Meeting Abstract

87.4  Sunday, Jan. 6  Separating the effects of the deposition substrate and habitat on the anti-microbial properties of egg masses of Haminoea vesicula SMOOT, S.C.*; PLANTE, C.J.; PODOLSKY, R.D.; College of Charleston; College of Charleston; College of Charleston scsmoot@gmail.com

Several marine invertebrates reproduce by encapsulating embryos inside gelatinous egg masses until hatching. Previous studies have shown that the anti-microbial activity of egg masses of a given species can vary among field locations. This observation suggests that anti-microbial activity may be affected by the nature of the deposition substrate or by other aspects of between-site variation. If differences in anti-microbial activity across habitats depend strongly on the deposition substrate, then adults provided different substrates in a common garden should produce egg masses with different levels of anti-microbial activity. We compared anti-microbial activity in egg masses of the opisthobranch mollusc Haminoea vesicula in two ways: when laid on different macrophyte substrates at a single field site, and on the same substrate (the green alga Ulva lactuca) at different field sites.

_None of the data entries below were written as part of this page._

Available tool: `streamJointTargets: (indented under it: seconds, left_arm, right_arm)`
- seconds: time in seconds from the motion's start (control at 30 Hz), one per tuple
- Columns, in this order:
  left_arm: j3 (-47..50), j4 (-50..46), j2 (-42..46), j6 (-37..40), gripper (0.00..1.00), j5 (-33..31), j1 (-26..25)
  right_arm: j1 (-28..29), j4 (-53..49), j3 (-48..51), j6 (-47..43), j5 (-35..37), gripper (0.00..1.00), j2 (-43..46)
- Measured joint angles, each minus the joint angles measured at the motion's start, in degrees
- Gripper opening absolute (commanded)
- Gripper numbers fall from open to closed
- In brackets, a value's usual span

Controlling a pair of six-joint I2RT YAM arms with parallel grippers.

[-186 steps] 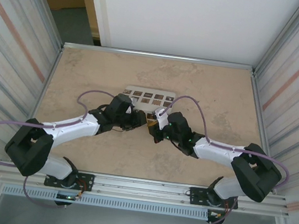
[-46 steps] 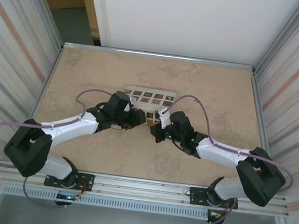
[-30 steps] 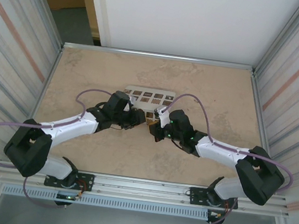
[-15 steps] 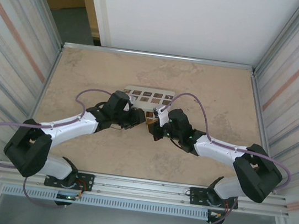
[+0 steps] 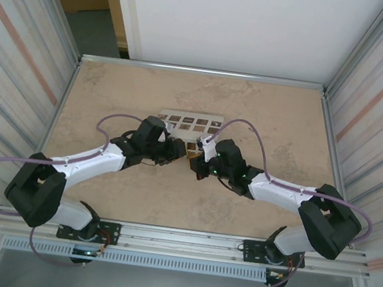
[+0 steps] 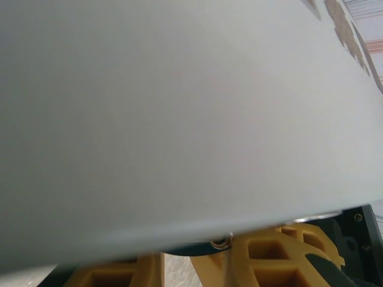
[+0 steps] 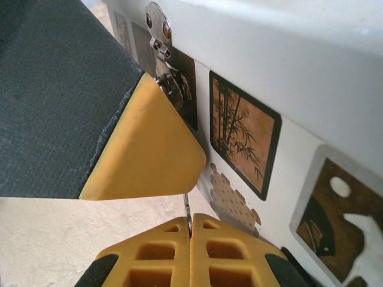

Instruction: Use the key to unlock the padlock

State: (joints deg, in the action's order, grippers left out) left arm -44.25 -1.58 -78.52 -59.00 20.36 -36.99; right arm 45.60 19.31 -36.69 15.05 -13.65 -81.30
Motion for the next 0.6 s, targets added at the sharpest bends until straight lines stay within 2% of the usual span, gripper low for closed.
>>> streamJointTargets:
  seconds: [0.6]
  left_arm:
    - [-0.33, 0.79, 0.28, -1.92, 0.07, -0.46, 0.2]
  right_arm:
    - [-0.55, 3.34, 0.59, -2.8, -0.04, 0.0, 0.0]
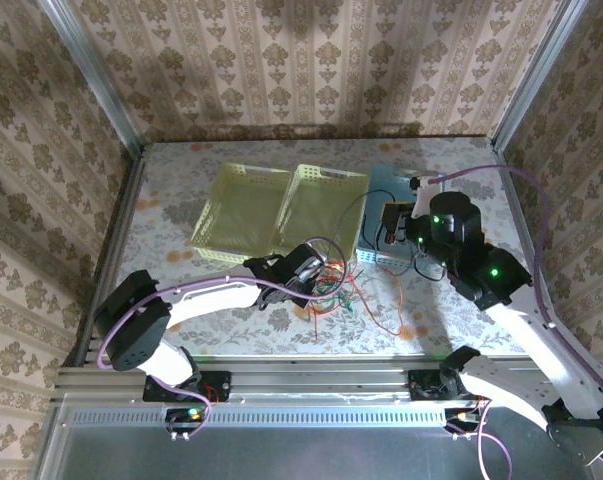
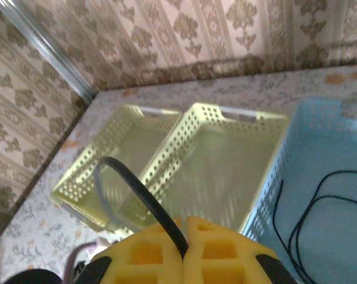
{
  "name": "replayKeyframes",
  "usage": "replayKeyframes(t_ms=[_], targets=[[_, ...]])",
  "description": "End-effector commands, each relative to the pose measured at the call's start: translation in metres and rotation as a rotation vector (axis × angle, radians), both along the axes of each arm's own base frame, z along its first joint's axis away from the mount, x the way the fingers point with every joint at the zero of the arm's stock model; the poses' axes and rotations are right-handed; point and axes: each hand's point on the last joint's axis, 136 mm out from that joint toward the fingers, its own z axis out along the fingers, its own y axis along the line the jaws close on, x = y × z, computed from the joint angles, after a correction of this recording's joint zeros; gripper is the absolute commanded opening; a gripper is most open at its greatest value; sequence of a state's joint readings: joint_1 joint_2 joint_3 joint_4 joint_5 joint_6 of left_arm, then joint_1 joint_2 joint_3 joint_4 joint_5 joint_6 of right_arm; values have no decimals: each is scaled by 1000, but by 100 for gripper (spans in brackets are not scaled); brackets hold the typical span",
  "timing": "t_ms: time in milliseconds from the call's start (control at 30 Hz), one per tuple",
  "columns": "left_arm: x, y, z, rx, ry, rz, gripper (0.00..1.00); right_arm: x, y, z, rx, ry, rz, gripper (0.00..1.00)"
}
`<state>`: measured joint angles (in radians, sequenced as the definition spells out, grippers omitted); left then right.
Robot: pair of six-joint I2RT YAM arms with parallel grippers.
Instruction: Untangle the cables
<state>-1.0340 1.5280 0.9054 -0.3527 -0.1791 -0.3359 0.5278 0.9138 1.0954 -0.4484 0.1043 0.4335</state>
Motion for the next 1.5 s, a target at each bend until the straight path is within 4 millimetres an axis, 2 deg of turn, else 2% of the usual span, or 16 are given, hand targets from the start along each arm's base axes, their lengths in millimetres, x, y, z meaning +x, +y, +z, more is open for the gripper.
replayKeyframes(t_ms=[0,100,300,433,533,700,867,967,1267,1400,1467], targets=[[-1,-5,3,1,-1,-13,26,0,-13,37,80,-87,-71,0],[-1,-4,1,3,-1,-12,25,-3,-22,53,117,-133,-106,0],[0,-2,0,10,-3,-5,21,-13,-51,89,179,-267,-223,0],[1,-1,-2,21,-8,1,10,-26,-74,116,210,-369,-303,0],[3,3,-5,45,-8,16,0,-35,-97,125,174,-406,-397,0],[8,10,-8,86,-25,55,0,-50,-136,123,134,-419,-578,0],[21,49,-12,268,-84,227,0,-76,-186,115,76,-398,-833,0],[25,70,-9,354,-116,307,0,-91,-207,110,18,-376,-951,0],[23,93,-10,327,-98,397,0,-124,-242,113,-89,-383,-1143,0],[26,94,-8,284,-89,422,0,-131,-249,119,-127,-379,-1173,0],[27,101,-9,289,-85,459,0,-134,-250,122,-141,-380,-1179,0]])
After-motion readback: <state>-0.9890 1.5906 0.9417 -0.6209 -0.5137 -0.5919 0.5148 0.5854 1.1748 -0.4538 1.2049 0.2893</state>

Methanol (MeOH) and ethyl acetate (EtOAc) extracts were then tested for anti-microbial activity against marine type cultures and several environmental strains using a 96-well plate bacterial growth assay. The level of anti-microbial activity depended strongly on the substrate the egg mass was laid on and minimally on the field site. These results suggest that chemicals produced by macrophytes or their associated microbial communities could be influencing the level of anti-microbial activity of deposited egg masses, suggesting that these differences may play a role in oviposition preference of H. vesicula adults.